### To do
Repeat only the lines below from the one containing "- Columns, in" through the one containing "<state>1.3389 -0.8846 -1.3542", inclusive, exactly as written.

** Data block follows **

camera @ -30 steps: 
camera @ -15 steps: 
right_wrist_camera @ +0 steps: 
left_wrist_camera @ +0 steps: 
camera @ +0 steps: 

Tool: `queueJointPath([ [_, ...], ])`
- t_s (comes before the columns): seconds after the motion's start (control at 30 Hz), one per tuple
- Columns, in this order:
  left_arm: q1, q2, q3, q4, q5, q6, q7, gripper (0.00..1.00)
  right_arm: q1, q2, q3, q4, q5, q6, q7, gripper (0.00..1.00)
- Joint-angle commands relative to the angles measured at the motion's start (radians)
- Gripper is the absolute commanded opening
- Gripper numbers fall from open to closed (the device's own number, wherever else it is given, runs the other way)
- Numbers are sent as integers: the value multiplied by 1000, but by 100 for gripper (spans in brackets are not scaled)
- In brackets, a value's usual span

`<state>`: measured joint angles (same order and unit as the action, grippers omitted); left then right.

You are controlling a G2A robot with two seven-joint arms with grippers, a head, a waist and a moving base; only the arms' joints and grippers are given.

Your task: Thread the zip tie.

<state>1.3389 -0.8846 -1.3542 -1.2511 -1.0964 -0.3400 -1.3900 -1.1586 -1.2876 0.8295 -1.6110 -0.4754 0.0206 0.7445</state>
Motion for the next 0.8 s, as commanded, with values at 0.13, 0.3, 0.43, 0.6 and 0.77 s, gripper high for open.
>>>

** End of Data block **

### Exercise answer
- Columns, in this order:
  left_arm: q1, q2, q3, q4, q5, q6, q7, gripper (0.00..1.00)
  right_arm: q1, q2, q3, q4, q5, q6, q7, gripper (0.00..1.00)
- Joint-angle commands relative to the angles measured at the motion's start (radians)
- Gripper is the absolute commanded opening
- Gripper numbers fall from open to closed (the device's own number, wherever else it is given, runs the other way)
- Numbers are sent as integers: the value multiplied by 1000, but by 100 for gripper (spans in brackets are not scaled)
- In brackets, a value's usual span

`<state>`: measured joint angles (same order and unit as the action, grippers omitted); left then right.

You are controlling a G2A robot with two seven-joint arms with grippers, a head, a waist and a moving base; only the arms' joints and grippers are given.

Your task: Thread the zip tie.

<state>1.3389 -0.8846 -1.3542 -1.2511 -1.0964 -0.3400 -1.3900 -1.1586 -1.2876 0.8295 -1.6110 -0.4754 0.0206 0.7445</state>

This exercise has been completed.